§ **Work required**: When the string "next" is part of a line below, that line should be copied.

>>>>

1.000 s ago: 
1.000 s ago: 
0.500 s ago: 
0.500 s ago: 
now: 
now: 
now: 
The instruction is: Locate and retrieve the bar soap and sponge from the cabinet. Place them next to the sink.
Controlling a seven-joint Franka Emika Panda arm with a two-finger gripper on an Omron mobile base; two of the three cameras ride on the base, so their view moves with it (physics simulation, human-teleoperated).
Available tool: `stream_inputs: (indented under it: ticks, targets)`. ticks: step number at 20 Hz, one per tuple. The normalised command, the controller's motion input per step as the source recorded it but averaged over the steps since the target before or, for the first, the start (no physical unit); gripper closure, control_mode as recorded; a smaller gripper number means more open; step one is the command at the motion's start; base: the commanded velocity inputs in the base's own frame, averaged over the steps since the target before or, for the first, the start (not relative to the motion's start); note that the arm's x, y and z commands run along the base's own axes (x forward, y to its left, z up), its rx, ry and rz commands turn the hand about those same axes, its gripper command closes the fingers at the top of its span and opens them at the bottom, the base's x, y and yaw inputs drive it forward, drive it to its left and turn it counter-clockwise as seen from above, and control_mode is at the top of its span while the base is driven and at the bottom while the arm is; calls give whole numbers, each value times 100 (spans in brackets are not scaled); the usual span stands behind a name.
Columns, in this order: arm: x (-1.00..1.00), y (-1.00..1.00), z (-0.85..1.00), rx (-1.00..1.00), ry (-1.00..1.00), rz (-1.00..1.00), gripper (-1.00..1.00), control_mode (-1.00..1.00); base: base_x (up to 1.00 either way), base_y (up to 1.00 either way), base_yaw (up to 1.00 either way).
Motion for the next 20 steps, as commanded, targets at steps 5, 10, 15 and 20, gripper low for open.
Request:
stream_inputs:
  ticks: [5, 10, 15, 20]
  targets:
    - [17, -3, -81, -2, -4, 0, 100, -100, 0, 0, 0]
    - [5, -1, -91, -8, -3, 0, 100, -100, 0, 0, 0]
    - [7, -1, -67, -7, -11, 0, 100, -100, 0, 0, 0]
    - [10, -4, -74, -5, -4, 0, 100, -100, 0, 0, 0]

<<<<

§ **Written answer**:
The instruction is: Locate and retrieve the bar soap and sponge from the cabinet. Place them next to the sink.
Motion for the next 20 steps, as commanded, targets at steps 5, 10, 15 and 20, gripper low for open.

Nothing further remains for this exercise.